Am 7. Mai 2021 sind bei dem Dreieicher, der wegen unerlaubten Waffenbesitzes mehrfach vorbestraft ist, offensichtlich die Sicherungen durchgebrannt. Nach einem Streit mit dem Freund der Nichte seiner Verlobten am Vorabend dringt er mittags über den Balkon des jungen Paares in dessen Wohnung an der Hainer Chaussee ein. Der Großvater öffnet die Tür, weil er fürchtet, der Mann würde sie in seiner Wut sonst mit einem Brecheisen einschlagen. Der Angeklagte sagt vor Gericht aus, es habe ein Handgemenge mit dem Vater seiner Lebensgefährtin gegeben, weil dieser ihn festhalten wollte. Die Nichte habe ihn zudem mit Reizgas attackiert. Die Schüsse aus der Schreckschusspistole hätten sich in diesem Tumult gelöst.

Ganz anders klingt die Geschichte aus den Mündern der beiden Zeugen, die wenige Monate nach diesem Vorfall – nach eigener Aussage aus Angst vor dem Angeklagten – nach Italien gegangen sind. Der 23 Jahre junge Mann berichtet, dass er geglaubt habe, der Angeklagte wolle mit ihm sprechen. „Ich saß auf dem Bett, plötzlich zieht er die Pistole aus der Jackentasche und schießt aus nächster Nähe auf meinen Kopf. Mich hat kein Geschoss getroffen, aber ich hatte wahnsinnige Angst“, übersetzt die Dolmetscherin die Aussage. Seine Freundin habe den Mann mit der Waffe dann angesprungen und mit Reizgas besprüht. „Sie ist zu Boden gegangen, anschließend hat er auch auf sie geschossen.“

Seine 21 Jahre alte Freundin erzählt den Vorfall nahezu identisch. Sie wird gefragt, ob es gezielte Schüsse waren oder ob sie sich im Gerangel gelöst hätten. „Er hat gezielt!“, sagt sie ohne zu zögern. Nur mit Glück – da sind sich Richterin und Staatsanwalt einig – bleibt das Paar unverletzt.

Der Großvater will sich im Zeugenstand nicht so richtig erinnern, zu lange sei der Vorfall her. Der 69-Jährige berichtet aber, dass er seinem Schwiegersohn in spe die Waffe abgenommen und ihn aus der Wohnung begleitet habe. Das junge Paar ruft die Polizei, die den Angeklagten festnimmt. Seine Verlobte beruft sich im Gericht auf ihr Recht auf Verweigerung der Aussage.

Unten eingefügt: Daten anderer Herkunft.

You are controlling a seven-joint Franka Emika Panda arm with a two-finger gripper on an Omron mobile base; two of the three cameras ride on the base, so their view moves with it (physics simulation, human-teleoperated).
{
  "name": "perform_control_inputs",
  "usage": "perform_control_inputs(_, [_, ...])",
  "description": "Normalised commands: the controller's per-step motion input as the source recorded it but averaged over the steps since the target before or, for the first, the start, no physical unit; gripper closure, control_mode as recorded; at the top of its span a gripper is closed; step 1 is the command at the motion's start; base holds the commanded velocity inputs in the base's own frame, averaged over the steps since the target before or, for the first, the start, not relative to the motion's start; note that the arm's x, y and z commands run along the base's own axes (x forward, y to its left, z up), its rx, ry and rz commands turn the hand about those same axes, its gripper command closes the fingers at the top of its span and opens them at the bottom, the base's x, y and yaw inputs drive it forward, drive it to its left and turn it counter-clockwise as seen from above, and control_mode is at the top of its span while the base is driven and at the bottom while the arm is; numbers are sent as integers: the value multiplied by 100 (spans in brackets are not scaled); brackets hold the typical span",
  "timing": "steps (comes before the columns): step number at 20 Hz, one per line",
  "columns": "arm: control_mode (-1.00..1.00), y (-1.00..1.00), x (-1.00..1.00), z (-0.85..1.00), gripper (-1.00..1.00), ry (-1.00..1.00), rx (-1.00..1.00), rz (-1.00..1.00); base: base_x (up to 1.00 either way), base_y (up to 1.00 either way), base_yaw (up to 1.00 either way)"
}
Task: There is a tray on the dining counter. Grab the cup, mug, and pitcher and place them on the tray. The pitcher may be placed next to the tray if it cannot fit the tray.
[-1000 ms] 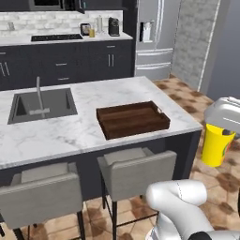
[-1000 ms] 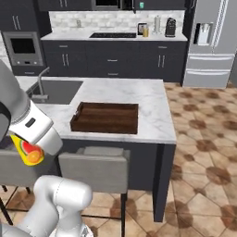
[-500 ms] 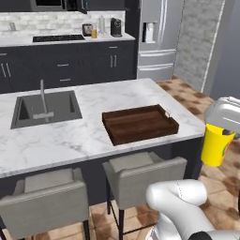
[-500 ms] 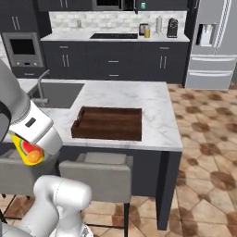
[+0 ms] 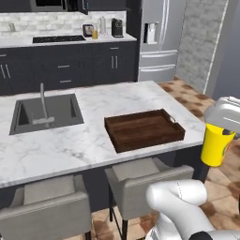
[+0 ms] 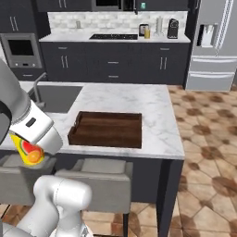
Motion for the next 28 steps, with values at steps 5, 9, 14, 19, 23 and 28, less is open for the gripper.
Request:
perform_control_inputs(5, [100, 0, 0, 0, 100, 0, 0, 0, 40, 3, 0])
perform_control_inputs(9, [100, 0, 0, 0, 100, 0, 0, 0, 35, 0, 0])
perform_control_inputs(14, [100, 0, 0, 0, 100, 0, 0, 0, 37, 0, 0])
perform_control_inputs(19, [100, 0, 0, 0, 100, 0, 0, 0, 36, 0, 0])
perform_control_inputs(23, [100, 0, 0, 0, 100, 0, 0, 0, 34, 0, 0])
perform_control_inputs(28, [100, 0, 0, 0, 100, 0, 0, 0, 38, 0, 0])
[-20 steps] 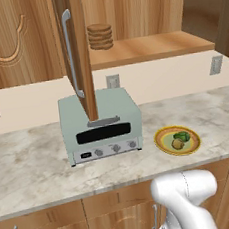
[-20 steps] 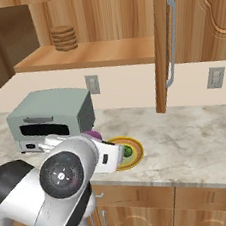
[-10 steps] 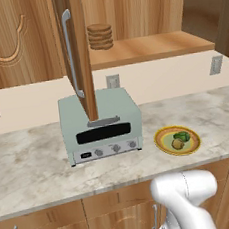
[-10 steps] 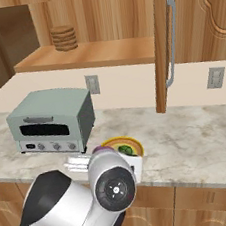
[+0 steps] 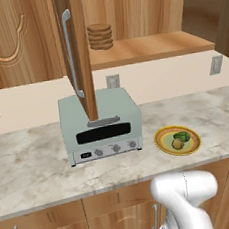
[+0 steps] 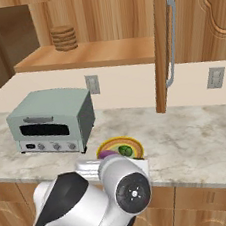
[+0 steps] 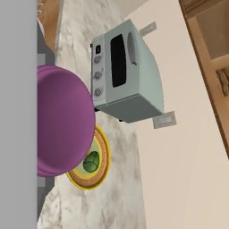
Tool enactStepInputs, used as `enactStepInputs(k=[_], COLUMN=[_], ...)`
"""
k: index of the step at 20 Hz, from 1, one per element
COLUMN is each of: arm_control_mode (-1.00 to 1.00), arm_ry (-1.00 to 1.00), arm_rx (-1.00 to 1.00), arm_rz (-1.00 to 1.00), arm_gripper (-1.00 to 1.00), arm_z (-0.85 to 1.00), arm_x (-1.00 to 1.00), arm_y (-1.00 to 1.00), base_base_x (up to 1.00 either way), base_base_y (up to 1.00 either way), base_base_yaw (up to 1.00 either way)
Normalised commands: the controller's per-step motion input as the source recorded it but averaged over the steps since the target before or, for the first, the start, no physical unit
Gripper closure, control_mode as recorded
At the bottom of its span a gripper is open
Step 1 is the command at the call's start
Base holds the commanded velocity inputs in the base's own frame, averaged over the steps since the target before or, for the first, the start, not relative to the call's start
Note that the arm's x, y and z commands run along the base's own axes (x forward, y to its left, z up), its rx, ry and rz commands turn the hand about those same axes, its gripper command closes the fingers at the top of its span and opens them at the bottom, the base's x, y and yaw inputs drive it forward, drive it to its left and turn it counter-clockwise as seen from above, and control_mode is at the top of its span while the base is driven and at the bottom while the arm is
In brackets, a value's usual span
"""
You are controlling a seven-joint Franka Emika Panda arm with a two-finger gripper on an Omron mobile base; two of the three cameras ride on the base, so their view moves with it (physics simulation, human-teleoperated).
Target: Pick the avocado and bread from the counter and place them on the plate. Then pick the jam from the cabinet and place it next to the plate. Lastly close the cabinet door.
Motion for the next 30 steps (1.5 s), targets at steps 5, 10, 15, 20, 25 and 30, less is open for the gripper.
enactStepInputs(k=[5, 10, 15, 20, 25, 30], arm_control_mode=[-1.0, -1.0, -1.0, -1.0, -1.0, -1.0], arm_ry=[-0.03, -0.03, -0.14, -0.09, -0.07, -0.07], arm_rx=[-0.06, -0.07, -0.06, -0.06, -0.07, -0.01], arm_rz=[0.0, 0.03, 0.07, 0.07, 0.01, 0.0], arm_gripper=[1.0, 1.0, 1.0, 1.0, 1.0, 1.0], arm_z=[-0.27, -0.5, -0.43, -0.33, -0.17, -0.18], arm_x=[0.16, 0.01, 0.11, 0.24, 0.24, 0.04], arm_y=[0.0, 0.0, 0.0, 0.0, 0.0, 0.0], base_base_x=[0.0, 0.0, 0.0, 0.0, 0.0, 0.0], base_base_y=[0.0, 0.0, 0.0, 0.0, 0.0, 0.0], base_base_yaw=[0.0, 0.0, 0.0, 0.0, 0.0, 0.0])
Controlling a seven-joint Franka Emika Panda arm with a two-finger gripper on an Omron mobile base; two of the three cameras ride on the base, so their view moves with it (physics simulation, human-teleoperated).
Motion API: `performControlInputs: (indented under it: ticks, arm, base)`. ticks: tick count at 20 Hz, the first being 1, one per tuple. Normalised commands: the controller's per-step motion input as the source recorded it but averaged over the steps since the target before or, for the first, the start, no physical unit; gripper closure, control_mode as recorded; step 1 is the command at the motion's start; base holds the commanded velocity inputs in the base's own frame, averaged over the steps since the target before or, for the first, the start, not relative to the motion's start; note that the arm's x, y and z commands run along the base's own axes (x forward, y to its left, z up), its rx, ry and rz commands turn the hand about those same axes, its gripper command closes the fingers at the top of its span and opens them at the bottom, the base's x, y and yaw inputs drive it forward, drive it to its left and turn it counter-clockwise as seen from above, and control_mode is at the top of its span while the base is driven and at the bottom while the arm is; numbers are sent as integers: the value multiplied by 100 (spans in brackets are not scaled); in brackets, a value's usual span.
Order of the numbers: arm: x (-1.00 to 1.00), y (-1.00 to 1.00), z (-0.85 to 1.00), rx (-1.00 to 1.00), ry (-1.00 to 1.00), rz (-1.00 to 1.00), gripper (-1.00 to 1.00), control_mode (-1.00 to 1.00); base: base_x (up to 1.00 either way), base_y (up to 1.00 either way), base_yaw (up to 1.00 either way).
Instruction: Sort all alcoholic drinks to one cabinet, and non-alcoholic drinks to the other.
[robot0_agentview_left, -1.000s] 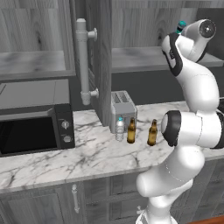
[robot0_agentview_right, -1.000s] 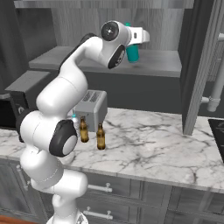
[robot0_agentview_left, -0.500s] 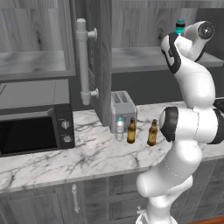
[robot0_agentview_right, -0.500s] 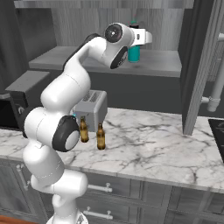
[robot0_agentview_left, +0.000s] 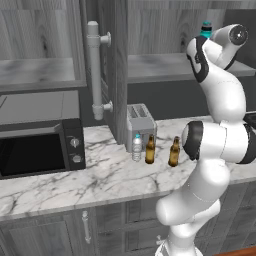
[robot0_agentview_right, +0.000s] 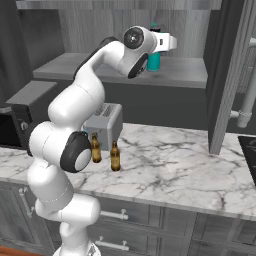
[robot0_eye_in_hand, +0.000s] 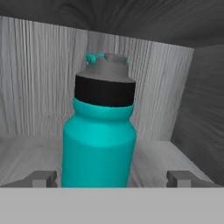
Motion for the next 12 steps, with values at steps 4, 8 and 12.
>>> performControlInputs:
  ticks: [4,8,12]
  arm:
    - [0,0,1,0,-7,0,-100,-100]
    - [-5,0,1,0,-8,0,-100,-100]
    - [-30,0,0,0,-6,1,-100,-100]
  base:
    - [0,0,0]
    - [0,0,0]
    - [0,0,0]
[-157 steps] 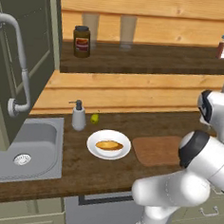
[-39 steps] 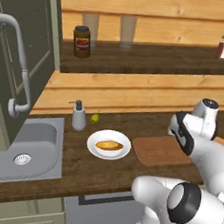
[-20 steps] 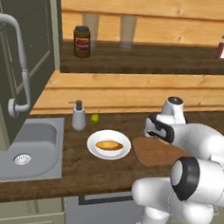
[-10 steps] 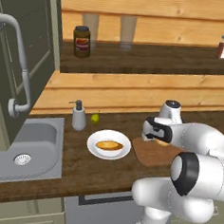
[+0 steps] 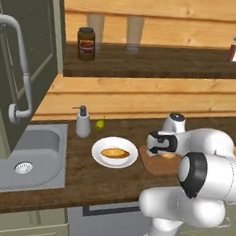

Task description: From the different types of pastries on the counter, select a croissant and place it on the cutting board. Then retrieve a jar of jam from the cabinet and place it alongside the croissant on the cutting board.

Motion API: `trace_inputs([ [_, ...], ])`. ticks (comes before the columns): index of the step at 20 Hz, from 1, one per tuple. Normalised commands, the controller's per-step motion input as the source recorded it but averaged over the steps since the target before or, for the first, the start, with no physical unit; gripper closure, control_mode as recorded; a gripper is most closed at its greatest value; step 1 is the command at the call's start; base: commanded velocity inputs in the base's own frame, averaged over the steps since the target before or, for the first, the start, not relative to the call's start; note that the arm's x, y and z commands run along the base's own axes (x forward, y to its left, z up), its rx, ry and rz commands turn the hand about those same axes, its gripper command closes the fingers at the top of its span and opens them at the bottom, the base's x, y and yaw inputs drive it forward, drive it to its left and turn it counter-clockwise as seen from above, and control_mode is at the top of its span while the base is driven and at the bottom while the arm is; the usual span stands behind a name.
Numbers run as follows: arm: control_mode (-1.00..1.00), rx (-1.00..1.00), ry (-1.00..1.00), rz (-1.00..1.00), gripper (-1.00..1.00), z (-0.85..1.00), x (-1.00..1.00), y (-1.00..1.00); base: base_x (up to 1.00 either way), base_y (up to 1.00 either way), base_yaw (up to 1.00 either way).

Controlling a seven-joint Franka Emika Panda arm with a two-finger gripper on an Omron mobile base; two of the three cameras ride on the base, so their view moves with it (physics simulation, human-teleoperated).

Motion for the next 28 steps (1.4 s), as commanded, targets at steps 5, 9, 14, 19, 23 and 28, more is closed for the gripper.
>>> trace_inputs([
  [5,-1.0,0.0,0.0,0.11,1.0,-0.08,0.0,0.0,0.0,0.0,0.0],
  [9,-1.0,0.0,0.0,0.11,1.0,-0.21,0.03,0.05,0.0,0.0,0.0],
  [14,-1.0,0.0,0.0,0.09,1.0,-0.13,0.09,0.08,0.0,0.0,0.0],
  [19,-1.0,-0.01,0.0,0.09,1.0,-0.18,0.1,0.12,0.0,0.0,0.0],
  [23,-1.0,-0.01,0.0,0.08,1.0,-0.23,0.11,0.16,0.0,0.0,0.0],
  [28,-1.0,-0.01,0.0,0.08,-1.0,-0.17,0.08,0.14,0.0,0.0,0.0],
])
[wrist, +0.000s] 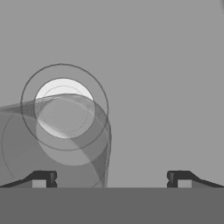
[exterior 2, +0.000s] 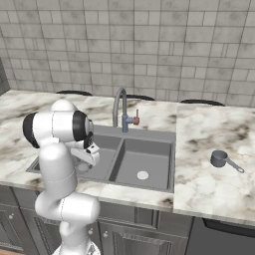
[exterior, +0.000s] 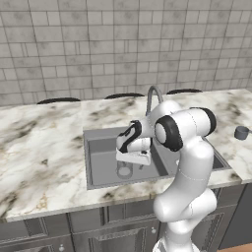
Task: Move any existing items from the left basin to the right basin for drying. Then move the measuring cup from the counter to the left basin of the sink for washing.
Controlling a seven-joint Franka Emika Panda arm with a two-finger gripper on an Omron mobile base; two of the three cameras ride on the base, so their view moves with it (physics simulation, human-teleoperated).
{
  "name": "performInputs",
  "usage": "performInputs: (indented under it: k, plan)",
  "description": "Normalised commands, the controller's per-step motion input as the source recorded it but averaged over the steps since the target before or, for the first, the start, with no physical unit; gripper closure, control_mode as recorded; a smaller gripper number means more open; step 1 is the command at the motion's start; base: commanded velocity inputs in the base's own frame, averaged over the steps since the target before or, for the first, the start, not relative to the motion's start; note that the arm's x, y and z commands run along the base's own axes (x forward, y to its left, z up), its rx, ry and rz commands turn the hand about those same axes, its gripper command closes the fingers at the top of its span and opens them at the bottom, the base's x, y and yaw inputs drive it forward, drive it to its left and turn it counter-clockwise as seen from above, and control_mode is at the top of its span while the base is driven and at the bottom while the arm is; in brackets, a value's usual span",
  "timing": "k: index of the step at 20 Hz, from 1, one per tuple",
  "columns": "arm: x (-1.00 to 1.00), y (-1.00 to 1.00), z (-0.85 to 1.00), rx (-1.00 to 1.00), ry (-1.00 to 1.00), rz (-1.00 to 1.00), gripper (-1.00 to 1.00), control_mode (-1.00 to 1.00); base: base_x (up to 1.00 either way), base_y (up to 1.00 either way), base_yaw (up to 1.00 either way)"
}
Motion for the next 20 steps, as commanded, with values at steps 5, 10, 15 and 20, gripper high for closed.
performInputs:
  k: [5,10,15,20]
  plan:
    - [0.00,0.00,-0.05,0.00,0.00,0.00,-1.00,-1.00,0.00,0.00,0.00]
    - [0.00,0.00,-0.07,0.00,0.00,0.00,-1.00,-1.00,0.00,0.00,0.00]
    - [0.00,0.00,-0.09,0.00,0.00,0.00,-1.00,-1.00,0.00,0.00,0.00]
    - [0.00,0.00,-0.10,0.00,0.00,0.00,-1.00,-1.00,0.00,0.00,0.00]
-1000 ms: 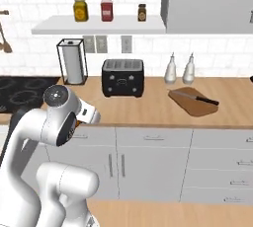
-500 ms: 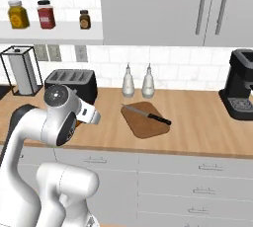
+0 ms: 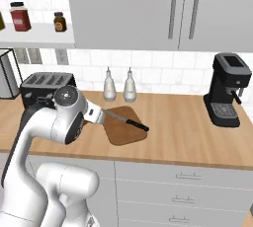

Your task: Pick up the knife from the drawer and place it on the cutting board. Then place the meat from the plate to the cutting board.

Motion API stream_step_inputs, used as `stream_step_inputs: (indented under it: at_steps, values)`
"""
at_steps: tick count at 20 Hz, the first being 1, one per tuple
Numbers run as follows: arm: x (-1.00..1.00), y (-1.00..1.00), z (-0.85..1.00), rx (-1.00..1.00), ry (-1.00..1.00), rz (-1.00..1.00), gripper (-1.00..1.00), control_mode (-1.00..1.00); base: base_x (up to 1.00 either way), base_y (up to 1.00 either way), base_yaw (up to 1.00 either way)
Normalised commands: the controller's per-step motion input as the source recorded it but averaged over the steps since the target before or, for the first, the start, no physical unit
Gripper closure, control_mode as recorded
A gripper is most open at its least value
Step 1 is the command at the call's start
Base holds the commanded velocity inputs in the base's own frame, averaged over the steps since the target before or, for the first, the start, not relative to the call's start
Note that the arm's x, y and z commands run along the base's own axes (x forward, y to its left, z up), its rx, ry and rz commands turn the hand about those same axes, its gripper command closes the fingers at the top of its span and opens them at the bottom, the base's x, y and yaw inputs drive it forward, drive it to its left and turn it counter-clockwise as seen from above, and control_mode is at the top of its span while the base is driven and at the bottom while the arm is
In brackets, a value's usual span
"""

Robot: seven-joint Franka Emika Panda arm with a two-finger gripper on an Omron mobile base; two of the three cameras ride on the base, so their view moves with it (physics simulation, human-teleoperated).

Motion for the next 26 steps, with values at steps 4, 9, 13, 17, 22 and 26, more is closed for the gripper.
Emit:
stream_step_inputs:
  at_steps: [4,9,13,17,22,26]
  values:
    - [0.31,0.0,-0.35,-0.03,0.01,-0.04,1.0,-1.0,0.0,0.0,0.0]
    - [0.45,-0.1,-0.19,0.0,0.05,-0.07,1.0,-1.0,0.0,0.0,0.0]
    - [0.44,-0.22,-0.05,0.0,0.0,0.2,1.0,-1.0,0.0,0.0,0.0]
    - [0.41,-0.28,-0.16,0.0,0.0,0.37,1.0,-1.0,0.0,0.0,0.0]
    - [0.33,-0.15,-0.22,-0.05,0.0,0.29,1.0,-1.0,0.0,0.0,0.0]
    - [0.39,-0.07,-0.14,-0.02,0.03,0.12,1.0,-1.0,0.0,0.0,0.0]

Der Dreieicher gesteht das Mitführen der Waffe, für die er den benötigten kleinen Waffenschein nicht hat und sagt auch: „Ich bin kein Unschuldslamm.“ Es tue ihm leid. Er pocht aber darauf, nicht absichtlich gefeuert zu haben.

Der Staatsanwalt betont, die Zeugenaussagen seien detailreich und stimmten überein. „Wer in einem so engen Zimmer in Kopfnähe schießt, nimmt schwere Verletzungen in Kauf“, erklärt Thomas Betten das Strafmaß für versuchte gefährliche Körperverletzung in zwei Fällen, Bedrohung und unerlaubten Waffenbesitz. Für den Angeklagten spricht, so Richterin Natalia Wawoczny, dass die Tat zwei Jahre her ist und er seither nicht mehr aufgefallen ist, in geregelten Verhältnissen lebt und arbeitet.